Luckily for me, I had two exceptional Biology teachers in school. They both succeeded in imparting their passion for the subject and its power in medicine. Particularly, molecular function in cells is a topic with such depth it sometimes seems like a separate world. The opportunity to advance medicine while being creative is both fascinating and inspirational.   

What do you hope to achieve with your current/future research?

A dawning realisation for new researchers is the sheer scale of worldwide scientific research. Trying to figure out where my work fits into this global machine is a daunting thought. I would love to complete my PhD with a publication. But also seeing people building upon the work I have done will be really gratifying. This will validate to me that my work fits into this global machine. I don’t like to think too far into the future, but I am determined to continue working in brain tumour research. 


How did you get such a job - what route did you take to get here? Were there any challenges on the way, and if so, what were they and how did you overcome them?

Applying for a PhD role is a highly competitive endeavour. The biggest challenge to overcome is failure. Upon completing my BSc, I had worked in labs every summer and had also published papers – crucial for any academic career. I applied to a number of post graduate programmes and was rejected outright from them all, which was big blow to my confidence. But I did not give up and continued my development by enrolling in an MSc and afterwards, I had much greater luck with PhD applications!

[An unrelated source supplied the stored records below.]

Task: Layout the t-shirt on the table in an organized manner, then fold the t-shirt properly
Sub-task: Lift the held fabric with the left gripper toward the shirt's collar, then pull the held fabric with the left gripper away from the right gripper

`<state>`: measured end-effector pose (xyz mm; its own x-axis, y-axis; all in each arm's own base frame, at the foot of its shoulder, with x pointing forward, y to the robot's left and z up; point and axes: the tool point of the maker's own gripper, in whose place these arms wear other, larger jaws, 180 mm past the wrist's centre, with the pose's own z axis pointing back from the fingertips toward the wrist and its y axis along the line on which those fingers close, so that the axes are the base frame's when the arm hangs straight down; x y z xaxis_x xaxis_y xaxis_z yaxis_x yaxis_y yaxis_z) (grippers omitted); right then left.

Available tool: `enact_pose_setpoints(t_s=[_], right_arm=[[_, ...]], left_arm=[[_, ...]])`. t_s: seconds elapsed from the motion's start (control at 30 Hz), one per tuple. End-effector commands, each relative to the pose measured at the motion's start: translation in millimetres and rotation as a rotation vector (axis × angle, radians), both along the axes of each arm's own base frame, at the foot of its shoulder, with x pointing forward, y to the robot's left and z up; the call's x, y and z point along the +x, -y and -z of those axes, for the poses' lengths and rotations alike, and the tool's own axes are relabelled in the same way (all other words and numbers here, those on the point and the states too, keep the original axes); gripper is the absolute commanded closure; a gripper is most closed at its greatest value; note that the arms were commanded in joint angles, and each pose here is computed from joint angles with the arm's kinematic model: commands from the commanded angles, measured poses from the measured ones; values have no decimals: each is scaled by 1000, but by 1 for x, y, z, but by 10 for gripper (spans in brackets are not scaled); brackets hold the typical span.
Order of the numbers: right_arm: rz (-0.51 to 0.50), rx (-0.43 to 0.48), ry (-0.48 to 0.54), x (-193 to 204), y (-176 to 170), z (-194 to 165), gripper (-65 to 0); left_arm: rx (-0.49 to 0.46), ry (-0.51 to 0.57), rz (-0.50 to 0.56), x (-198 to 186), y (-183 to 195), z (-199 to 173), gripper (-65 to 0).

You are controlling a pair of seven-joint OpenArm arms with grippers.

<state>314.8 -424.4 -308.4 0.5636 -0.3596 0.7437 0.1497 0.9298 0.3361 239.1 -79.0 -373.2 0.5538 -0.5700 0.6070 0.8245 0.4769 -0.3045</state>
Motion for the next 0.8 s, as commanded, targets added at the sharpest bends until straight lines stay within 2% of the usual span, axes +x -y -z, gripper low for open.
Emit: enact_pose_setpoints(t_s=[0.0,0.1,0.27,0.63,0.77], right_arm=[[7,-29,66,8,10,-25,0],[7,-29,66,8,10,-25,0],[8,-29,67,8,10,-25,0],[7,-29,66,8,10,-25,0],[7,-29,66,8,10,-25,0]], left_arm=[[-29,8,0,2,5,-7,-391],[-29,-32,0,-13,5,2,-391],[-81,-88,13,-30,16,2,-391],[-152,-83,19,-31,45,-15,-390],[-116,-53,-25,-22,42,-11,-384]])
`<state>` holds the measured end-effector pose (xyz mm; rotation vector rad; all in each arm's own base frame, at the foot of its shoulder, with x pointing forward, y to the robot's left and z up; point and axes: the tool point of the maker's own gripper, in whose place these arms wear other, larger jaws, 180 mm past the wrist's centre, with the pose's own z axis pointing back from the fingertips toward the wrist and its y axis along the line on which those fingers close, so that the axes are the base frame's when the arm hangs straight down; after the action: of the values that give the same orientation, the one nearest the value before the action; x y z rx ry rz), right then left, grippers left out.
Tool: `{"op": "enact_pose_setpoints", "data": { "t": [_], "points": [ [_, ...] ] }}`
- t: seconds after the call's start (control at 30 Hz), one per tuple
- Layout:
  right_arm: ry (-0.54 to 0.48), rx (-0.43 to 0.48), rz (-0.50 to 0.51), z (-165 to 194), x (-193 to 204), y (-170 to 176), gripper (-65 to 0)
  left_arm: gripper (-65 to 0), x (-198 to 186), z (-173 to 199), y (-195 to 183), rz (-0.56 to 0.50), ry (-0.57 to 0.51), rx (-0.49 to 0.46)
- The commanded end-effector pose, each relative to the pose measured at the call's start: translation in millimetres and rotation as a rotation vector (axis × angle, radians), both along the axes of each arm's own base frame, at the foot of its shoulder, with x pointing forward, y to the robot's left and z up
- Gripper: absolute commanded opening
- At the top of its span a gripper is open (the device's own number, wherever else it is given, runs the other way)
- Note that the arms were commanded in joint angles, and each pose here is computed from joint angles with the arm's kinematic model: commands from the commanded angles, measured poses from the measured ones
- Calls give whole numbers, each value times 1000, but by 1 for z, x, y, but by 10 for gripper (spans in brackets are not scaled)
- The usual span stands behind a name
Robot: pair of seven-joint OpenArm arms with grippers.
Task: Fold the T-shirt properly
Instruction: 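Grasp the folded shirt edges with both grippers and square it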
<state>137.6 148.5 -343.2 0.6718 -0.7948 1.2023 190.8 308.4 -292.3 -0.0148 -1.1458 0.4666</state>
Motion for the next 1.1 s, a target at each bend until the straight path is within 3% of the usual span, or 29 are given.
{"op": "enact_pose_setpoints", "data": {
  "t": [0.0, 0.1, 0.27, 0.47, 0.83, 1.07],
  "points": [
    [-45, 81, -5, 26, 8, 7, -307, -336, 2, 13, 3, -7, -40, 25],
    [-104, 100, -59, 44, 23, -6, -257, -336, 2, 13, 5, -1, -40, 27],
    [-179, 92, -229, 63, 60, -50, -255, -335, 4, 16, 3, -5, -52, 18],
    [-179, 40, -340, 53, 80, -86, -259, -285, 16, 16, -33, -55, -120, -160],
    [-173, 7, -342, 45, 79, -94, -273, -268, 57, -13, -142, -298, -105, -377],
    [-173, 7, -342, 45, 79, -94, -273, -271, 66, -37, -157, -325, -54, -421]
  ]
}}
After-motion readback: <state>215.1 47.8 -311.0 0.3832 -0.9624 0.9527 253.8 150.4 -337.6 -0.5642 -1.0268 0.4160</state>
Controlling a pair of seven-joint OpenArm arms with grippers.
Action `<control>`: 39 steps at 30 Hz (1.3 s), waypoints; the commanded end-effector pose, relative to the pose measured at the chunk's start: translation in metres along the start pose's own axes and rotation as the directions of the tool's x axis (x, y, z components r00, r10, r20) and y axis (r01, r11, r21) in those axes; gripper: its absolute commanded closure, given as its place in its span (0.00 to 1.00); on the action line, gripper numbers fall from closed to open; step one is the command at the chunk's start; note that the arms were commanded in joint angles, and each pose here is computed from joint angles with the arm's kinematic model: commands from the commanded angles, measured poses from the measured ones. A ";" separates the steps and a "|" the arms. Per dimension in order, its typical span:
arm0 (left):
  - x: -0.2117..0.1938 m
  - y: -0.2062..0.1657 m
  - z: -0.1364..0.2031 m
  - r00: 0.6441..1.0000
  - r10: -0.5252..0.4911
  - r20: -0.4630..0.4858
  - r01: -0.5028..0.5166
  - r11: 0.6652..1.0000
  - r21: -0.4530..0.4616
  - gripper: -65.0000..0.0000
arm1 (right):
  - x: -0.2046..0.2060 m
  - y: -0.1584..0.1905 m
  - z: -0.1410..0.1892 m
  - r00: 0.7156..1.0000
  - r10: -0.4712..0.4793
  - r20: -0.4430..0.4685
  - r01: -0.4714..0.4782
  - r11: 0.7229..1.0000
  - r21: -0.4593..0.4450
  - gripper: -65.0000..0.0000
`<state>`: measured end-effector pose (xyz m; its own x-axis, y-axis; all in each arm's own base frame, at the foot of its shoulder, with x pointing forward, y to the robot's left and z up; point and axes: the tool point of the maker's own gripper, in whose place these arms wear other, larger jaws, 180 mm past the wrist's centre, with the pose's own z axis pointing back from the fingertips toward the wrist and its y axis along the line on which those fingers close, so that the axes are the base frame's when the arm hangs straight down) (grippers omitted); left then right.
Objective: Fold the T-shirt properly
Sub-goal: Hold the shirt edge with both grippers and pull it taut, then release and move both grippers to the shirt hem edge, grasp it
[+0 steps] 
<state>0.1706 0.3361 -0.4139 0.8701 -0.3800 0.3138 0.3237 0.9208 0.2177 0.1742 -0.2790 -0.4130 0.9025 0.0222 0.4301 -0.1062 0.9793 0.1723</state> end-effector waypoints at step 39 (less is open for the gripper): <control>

Do you have any inspiring quotes that you have stuck on your fridge or above your desk, and if so, what are they?

90% of my experiments don’t work – Frederick Sanger (Nobel Prize winner)

What difference has Brain Tumour Research funding made to you and your career?

Brain Tumour Research has extended me an incredible opportunity for developing practical skills and experience. Being part of the extensive and coordinated programme funded by the charity has been an invaluable opportunity for understanding the workings of scientific funding. Furthermore, working with Brain Tumour Research at fundraising events and meeting the patients we are working for is incredibly motivating.